Mail requests to be added or deleted to ml-request@ics.uci.edu
- ----------------------------------------------------------------------
The ML-LIST is locally redistributed by several universities and companies.
If you receive two copies of this message, it means that you are on a local
redistribution list as well as a direct subscriber to ML-LIST. Send a message
to ml-request@ics.uci.edu to be removed.
Please send submissions to ml@ics.uci.edu not to pazzani@ics.uci.edu
- ----------------------------------------------------------------------
Subject: UCI Repository of Machine Learning Databases
Date: Wed, 12 Jul 89 11:26:02 -0700
From: "David W. Aha" <aha@ICS.UCI.EDU>
The purpose of this repository is to centralize a collection of databases
that have been referenced in the machine learning literature. These
databases are of primary interest to researchers who would like to compare
and contrast their supervised and/or unsupervised learning algorithms with
other reported case studies in the literature. We have approximately 40
databases in this repository at this time. It can be ftp'd as follows:
node: ics.uci.edu
location: /usr2/spool/ftp/pub/machine-learning-databases
userid: anonymous
password: anonymous
Extensive documentation exists for each database. An overview is contained
in the HELLO file. We actively solicit contributions of new databases. Our
documentation requirements are outlined in DOC-REQUIREMENTS. Our current
extensions include measuring the "difficulty" of each database, as
approximated by the number of nodes required by a PDP algorithm to attain
convergence.
David W. Aha
- ----------------------------------------------------------------------
Date: Wed, 12 Jul 89 11:28:24 EDT
From: Prasad.Tadepalli@H.GP.CS.CMU.EDU
Subject: Grand Challenges
From: Michael Pazzani <pazzani@ICS.UCI.EDU>:
> At the recent Machine Learning Talk, Tom Dietterich gave an interesting
> talk on Grand Challenges for Machine Learning. One of the challenges
> was learning from natural language texts. In some ways, I think it would
> be a good idea for people in machine learning to look at natural language
> processing.
Me too... I think that one reason that this is a good problem is that
this is a problem in which the normative theory of performance can not be
isolated from psychological considerations. Let me try to explain. In AI,
it is often said, "this is AI; so we do not care how people do or how people
think." As long as you are in a domain in which "good performance" can be
defined without resorting to any psychological considerations (e.g. winning
most often in chess, solving problems in geometry etc.) this argument makes
sense. But, ultimately AI should address "the other" problems -- i.e. problems
for which there is no normative standard other than PEOPLE. How do you judge
a program that claims to "understand natural language"? Only by comparing it
with people. It should not only understand the language as well as PEOPLE do,
but should also understand that people are not perfect, and should
tolerate and correct the errors that PEOPLE make. That requires a better
understanding of how people think, and what errors they make etc. and
hence closer ties between cognitive psychology and AI than we currently have.

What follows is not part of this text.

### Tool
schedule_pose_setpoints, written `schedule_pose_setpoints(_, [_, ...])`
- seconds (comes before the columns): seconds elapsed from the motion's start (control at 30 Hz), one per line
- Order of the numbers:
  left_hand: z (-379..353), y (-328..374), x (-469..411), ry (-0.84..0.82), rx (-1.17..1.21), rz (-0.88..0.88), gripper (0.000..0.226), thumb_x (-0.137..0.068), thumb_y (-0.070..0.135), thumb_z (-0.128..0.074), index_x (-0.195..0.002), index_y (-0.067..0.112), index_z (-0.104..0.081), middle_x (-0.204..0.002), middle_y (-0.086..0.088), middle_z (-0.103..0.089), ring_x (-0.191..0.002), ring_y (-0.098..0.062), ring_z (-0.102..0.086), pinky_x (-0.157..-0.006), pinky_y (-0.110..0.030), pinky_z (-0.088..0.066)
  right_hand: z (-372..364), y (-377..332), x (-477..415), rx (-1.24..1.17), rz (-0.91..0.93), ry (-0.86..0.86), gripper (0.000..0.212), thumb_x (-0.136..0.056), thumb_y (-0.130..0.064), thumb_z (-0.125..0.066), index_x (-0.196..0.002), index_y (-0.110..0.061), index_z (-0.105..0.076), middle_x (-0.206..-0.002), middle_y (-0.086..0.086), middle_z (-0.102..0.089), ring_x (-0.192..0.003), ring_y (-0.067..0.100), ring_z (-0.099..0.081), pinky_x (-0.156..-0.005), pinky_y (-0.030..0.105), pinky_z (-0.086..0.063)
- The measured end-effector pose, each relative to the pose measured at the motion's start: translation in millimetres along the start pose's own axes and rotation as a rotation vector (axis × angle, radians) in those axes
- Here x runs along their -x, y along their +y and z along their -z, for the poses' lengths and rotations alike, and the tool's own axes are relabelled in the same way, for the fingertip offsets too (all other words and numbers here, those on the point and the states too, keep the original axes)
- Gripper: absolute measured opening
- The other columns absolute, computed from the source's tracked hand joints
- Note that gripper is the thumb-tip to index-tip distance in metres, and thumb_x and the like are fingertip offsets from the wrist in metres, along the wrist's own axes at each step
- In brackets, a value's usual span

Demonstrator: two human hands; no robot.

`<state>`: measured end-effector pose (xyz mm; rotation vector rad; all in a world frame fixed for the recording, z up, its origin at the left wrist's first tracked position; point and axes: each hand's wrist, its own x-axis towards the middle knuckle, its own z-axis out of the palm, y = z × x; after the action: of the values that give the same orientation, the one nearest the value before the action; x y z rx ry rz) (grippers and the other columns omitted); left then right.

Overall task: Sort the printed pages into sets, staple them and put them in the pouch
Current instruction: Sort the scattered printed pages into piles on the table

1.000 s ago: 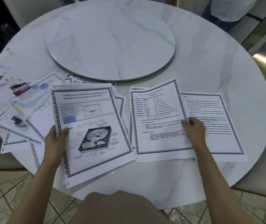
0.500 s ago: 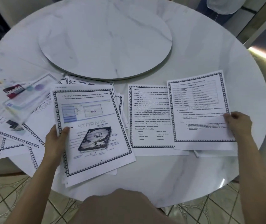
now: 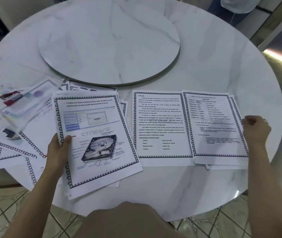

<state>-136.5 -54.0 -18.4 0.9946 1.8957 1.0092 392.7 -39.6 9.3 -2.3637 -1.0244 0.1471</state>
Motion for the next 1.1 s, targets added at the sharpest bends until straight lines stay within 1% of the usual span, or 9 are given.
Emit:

I think that this is a good direction to move AI in.
> Unlike many explanation-based learning systems, very few NLP systems use
> Horn clauses to represent knowledge and backward-chaining depth-first search
> as an inference process.
If you said this to provoke some controversy, I must disappoint you. I
agree with the latter part of your sentence. But, in fairness to EBL, I must
point out that EBL techniques do not require Horn clause representation of
knowledge or backward-chaining depth-first problem solvers.
> However, many hard problems in learning from natural language text are
> pure natural language problems that have very little to do with
> learning (e.g., word sense disambiguation, finding the referents of
> noun phrases, etc.). Until progress is made in NLP, I doubt that much
> progress can be made in learning from natural language texts.
I must agree with you again there.
> Perhaps
> a better challenge for the learning community as opposed to the natural
> language community would be to incorporate the hand-coded representations
> of natural language texts into a large memory.
Before this is done, I think some research needs to be done on what the
input (and output) representations must look like. Is Schank's conceptual
dependency the final word on this? Are there any experiments on using cd
on real natural language texts? How well did it perform?
> How much progress has the CYC project made on this project?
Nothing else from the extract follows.